On February 1st, the Polish government rejected a COVID regulation bill proposed by Prawo i Sprawiedliwość (PiS) leadership. The vote at the Sejm, Poland’s lower house of parliament, ended with a majority voting against the bill, 253 to 152. But more striking were the results within the PiS itself. The proposal was rejected by 77 MPs: 24 in open opposition, 37 abstaining, 16 not voting. It was a crushing defeat, judged impossible to pass due to its unreasonable requirements and disjunction with reality.

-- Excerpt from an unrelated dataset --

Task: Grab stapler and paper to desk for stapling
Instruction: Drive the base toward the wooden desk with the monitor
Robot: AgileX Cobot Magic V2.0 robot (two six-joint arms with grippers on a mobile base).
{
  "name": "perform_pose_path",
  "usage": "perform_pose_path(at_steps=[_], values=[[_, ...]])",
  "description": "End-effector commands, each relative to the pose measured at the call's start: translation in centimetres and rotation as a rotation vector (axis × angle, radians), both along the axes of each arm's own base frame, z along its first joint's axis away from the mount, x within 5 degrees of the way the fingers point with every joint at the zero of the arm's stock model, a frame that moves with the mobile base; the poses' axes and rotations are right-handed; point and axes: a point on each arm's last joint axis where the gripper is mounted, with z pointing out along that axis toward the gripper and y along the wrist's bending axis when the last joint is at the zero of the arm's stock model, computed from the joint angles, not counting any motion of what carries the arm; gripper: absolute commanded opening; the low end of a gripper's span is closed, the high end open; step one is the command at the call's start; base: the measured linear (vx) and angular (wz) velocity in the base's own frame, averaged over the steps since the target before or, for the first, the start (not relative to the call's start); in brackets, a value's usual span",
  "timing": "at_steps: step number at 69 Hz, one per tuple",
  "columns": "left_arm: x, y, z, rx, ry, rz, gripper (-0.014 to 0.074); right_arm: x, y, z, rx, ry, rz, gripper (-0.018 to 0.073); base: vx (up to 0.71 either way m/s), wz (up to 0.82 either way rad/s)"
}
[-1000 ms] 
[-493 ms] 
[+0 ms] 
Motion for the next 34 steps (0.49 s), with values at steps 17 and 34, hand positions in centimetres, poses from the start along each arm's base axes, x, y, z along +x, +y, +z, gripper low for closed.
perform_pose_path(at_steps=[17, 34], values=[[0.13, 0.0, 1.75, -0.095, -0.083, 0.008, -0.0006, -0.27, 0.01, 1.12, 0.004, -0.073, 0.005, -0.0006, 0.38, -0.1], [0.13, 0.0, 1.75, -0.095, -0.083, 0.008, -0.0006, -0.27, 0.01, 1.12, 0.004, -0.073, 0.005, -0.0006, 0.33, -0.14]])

The bill was inspired after the party of Jarosław Kaczyński endured much criticism for its lax COVID measures in the recent past. The bill would have, among other measures, allowed employers to demand a negative test result once a week from their employees.
One of the more controversial aspects of the proposed law, according to TVN24, would have allowed infected employees to seek compensation from untested colleagues. “If someone does not exercise the right to self-test, they will have to pay a fine for possibly having infected someone, but they don’t know if they infected someone,” said Andrzej Sośnierz of the Polskie Sprawy (Polish Affairs) opposition party. Borys Budka, chairman of the Koalicja Obywatelska (Civic Coalition), complained that this law would put the burden of the fight against the pandemic onto the people. “It is not a fight in hospitals, not for vaccinations, but a fight in courtrooms for compensation,” said Budka according to Business Insider Poland.

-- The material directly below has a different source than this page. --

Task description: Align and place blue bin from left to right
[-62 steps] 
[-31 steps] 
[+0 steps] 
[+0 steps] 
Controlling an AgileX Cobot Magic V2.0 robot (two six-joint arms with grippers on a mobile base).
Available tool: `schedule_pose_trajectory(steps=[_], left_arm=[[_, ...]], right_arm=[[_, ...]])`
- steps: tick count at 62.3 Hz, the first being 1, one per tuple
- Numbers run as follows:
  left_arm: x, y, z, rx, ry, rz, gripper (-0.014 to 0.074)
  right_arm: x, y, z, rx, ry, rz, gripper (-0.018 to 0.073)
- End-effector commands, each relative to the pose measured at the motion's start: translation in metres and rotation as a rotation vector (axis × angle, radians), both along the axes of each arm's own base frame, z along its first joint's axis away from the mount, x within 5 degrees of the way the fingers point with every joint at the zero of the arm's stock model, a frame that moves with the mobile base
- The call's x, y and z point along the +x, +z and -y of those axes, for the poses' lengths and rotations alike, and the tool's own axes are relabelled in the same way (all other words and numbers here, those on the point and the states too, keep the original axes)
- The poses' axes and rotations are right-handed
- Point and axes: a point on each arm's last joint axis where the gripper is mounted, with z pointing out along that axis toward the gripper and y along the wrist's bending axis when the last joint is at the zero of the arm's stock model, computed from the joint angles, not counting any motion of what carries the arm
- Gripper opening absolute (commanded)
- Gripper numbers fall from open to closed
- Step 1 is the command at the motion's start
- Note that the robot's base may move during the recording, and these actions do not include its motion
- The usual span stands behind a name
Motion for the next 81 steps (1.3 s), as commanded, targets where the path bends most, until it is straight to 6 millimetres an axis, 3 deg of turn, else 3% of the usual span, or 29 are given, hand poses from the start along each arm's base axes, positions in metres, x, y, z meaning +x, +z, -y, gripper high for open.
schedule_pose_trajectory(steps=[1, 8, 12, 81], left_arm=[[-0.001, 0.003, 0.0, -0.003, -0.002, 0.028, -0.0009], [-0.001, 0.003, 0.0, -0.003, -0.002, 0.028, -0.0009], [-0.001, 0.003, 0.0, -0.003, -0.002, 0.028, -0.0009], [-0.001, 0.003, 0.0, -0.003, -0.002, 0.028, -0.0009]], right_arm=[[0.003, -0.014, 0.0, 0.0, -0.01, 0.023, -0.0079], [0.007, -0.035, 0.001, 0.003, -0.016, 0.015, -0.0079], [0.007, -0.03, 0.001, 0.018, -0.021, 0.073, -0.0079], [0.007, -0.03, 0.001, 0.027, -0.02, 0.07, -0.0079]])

Meanwhile, his fellow member of the Civic Coalition, Katarzyna Lubnauer, called the proposed law “absurd” for suggesting “that the only place we can get infected is work” and criticized the “bizarre attempt to replace a vaccination program with a public reporting program.”
The proposed law was developed after a meeting with the opposition a week earlier during which, according to Tomasz Latos, member of the PiS and chairman of the parliamentary health committee, “it was clear that there would be no majority for this bill.” In an interview with Polska Times, Latos criticized the opposition for having a “lack of any idea of their own” except “to block” suggestions by the left, “who wanted to make vaccinations compulsory for everyone.”
Opponents of the mandate from the other end of the spectrum, however, celebrated the result for different reasons. Janusz Kowalski of the Solidarna Polska (United Poland) took to Twitter: “No to the leftist sanitary policy that is bankrupting Europe! No to discrimination! Yes to improving the health services! Let’s support Poles and fight for their freedom.”
Opposition leaders and commentators were quick to consider this an important loss for Kaczyński and the PiS. Borys Budka demanded that “if the government does not have a majority in a matter of key importance to Poles, it should resign,” and the political scientist Marek Migalski considered the lost vote a “spectacular turning point” and an indicator that Kaczyński is “preparing for early elections.” According to Migalski, “the end of PiS has been announced many times in the last six years,” but he is confident that “this is really the beginning of their end.”
An assessment, not necessarily shared throughout the opposition, came from Robert Kwiatkowski of the Polska Partia Socjalistyczna (Polish Socialist Party), who insinuated, to TVN24, “sabotage” of this bill from within the PiS. “The authorities do not want this law,” Kwiatkowski speculated, “they want an excuse to say it is impossible, we wanted it, but the opposition prevented us from carrying out these ideas.”
Asked about potential problems with dissent within the PiS, Tomasz Latos demonstrated unity when he told the Polska Times that dissent over COVID measures were not a problem unique to Poland: “[not only in our country] there are people who are skeptical about restrictions, vaccinations, testing, or anything related to the pandemic.” For him “this is basically the only problematic point.”
Poland has a relatively low vaccination rate of 57.5% fully vaccinated citizens. Supporters of the PiS, especially those in the rural east and south of Poland, are vehemently opposed to vaccination policies, resulting in the implementation of relatively liberal COVID regulations by the PiS in comparison to many other European countries. As a result, opposition parties have criticized the PiS for not doing enough to combat the pandemic.